AI Safety · Tutorial 8

Advanced Topics

In this tutorial, we survey a few advanced topics, including how the QSA algorithm you implemented can be extended to provide the user with an easier-to-use interface, and how to create Seldonian reinforcement learning algorithms. For simplicity, on this page we often assume that there is a single behavioral constraint and drop the $i$-subscripts on $g_i$ and $\delta_i$.

Interface: Labeling Undesirable Outcomes

Consider the diabetes treatment example we described in our paper. In that example, we required the user of the algorithm to be able to label outcomes in the data as containing undesirable behavior or not (containing hypoglycemia or not). This type of interface is a particularly simple extension of QSA: labeling data as containing undesirable outcomes corresponds to the user providing the necessary values of $\hat g$.

This type of interface is simple in the reinforcement learning setting, since the user only has to label the outcomes that occurred in the training data.
It is a little less simple in the classification setting, where the user could have to indicate, for each training point, whether each possible prediction that the system could make would be considered an undesirable outcome.
Finally, in the regression setting that we are considering, a labeling interface is the least powerful, as there are an infinite number of predictions the system could make, and so we cannot ask the user to label all of them. Instead, we will assume that the user provides a function that can label outcomes as either containing an undesirable outcome (1) or not (0).

Consider a single data point and corresponding prediction: $(X_i,Y_i, \hat y(X_i,\theta))$. Let the user's label be $l(X_i, Y_i, \hat y(X_i,\theta))$, which is one for undesirable outcomes, and zero otherwise. Lastly, consider the case where the training data was generated using some current solution, $\theta_\text{cur}$. Let $$ \hat g_{i,j}(\theta,D)=l(X_j, Y_j, \hat y(X_j,\theta))-l(X_j, Y_j, \hat y(X_j,\theta_\text{cur})). $$ Notice that we then have that \begin{align} g_i(\theta)=&\mathbf{E}\left [ l(X_j, Y_j, \hat y(X_j,\theta))-l(X_j, Y_j, \hat y(X_j,\theta_\text{cur}))\right ]\\ =&\Pr(U|\theta)-\Pr(U|\theta_\text{cur}), \end{align}

where $U$ is the event that an undesirable outcome occurs.
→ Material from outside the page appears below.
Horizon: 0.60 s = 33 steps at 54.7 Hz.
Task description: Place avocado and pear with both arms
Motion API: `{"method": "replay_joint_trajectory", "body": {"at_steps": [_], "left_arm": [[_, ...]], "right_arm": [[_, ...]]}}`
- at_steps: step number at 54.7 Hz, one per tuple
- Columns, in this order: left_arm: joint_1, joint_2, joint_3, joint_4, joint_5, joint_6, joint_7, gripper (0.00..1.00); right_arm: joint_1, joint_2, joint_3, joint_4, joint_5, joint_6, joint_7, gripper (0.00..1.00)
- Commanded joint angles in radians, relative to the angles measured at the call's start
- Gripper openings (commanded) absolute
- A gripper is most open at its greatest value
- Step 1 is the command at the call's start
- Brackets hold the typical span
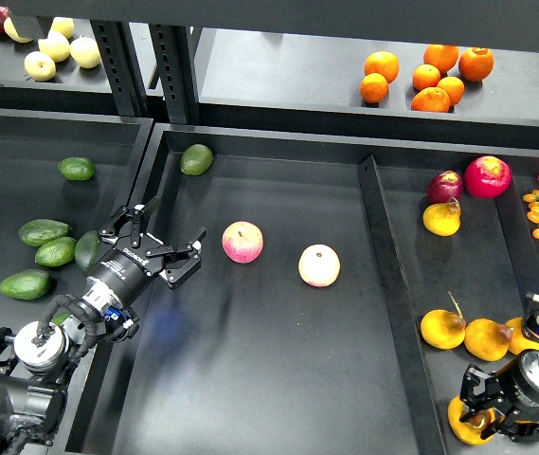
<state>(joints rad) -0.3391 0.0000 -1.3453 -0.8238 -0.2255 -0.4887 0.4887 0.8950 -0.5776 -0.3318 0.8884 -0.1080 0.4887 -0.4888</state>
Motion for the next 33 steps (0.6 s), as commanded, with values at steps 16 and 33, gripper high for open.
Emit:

Substituting this definition into the definition of the behavioral constraint, we have that: $$ \Pr\left ( \Pr(U|a(D)) \leq \Pr(U|\theta_\text{cur}) \right ) \geq 1-\delta. $$ This behavioral constraint ensures that the probability that the algorithm will return a new solution that increases the probability of the undesirable outcome (compared to the current solution) will be at most $\delta$.

Hence, if the user can identify undesirable outcomes when they occur, we can use these labels as the values of $\hat g$ and the algorithm can bound the probability that it increases the frequency of undesirable outcomes. Notice also that we could replace the second term, $l(X_i, Y_i, \hat y(X_i,\theta_\text{cur}))$, in our definition of $\hat g_{i,j}$, with a user-provided constant $p$, in which case our algorithm would ensure that the probability that it returns a solution that causes the probability of undesirable outcomes to be greater than $p$ will be at most $\delta$.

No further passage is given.